• _EXERCISE OBJECTIVE_
From the entries below, count the lines holding the word "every" and give nothing but the number.

(Items listed in a dataset)

▼▼▼

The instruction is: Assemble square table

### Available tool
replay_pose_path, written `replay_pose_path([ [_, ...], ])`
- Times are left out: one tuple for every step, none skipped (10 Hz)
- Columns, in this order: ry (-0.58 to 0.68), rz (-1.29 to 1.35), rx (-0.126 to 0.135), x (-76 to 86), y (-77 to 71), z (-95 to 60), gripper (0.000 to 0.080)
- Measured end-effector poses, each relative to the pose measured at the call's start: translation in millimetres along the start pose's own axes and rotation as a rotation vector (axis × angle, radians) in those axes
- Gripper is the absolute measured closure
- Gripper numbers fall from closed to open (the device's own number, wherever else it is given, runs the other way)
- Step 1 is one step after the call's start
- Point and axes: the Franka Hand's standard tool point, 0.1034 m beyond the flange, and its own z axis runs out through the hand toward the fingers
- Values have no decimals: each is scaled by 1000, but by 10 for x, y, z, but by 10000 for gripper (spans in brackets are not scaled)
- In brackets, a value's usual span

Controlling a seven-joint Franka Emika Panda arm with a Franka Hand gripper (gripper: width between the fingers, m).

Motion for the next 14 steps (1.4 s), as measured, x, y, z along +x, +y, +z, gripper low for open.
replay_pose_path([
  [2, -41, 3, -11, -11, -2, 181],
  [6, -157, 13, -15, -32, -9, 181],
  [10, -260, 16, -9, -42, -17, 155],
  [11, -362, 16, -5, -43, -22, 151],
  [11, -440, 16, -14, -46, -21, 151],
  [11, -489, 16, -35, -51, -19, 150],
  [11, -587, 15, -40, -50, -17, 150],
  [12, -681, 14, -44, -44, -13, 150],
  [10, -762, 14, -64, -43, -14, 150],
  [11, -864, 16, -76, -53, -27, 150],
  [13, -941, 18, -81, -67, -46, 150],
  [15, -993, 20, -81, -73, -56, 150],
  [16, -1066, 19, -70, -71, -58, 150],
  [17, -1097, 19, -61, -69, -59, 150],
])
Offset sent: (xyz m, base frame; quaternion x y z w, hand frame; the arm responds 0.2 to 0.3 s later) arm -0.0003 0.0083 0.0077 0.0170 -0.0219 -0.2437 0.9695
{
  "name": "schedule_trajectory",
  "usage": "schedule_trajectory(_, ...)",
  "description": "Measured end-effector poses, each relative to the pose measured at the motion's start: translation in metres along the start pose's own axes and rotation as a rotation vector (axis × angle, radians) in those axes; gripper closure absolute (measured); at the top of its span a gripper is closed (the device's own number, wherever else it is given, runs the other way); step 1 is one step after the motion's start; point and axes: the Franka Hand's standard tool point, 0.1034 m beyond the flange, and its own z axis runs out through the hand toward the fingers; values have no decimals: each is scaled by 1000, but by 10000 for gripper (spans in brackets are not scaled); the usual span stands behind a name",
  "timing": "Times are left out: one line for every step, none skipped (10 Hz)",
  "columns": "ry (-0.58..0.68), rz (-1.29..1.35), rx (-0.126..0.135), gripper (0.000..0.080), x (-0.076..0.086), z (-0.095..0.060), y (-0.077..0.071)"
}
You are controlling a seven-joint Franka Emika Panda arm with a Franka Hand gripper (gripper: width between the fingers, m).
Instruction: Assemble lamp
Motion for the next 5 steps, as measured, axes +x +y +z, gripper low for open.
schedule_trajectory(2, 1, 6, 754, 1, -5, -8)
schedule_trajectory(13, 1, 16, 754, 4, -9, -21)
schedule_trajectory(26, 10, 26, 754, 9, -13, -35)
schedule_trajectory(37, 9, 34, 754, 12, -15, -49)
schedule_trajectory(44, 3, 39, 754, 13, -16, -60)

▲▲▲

• _SOLUTION FOR THIS EXERCISE_
2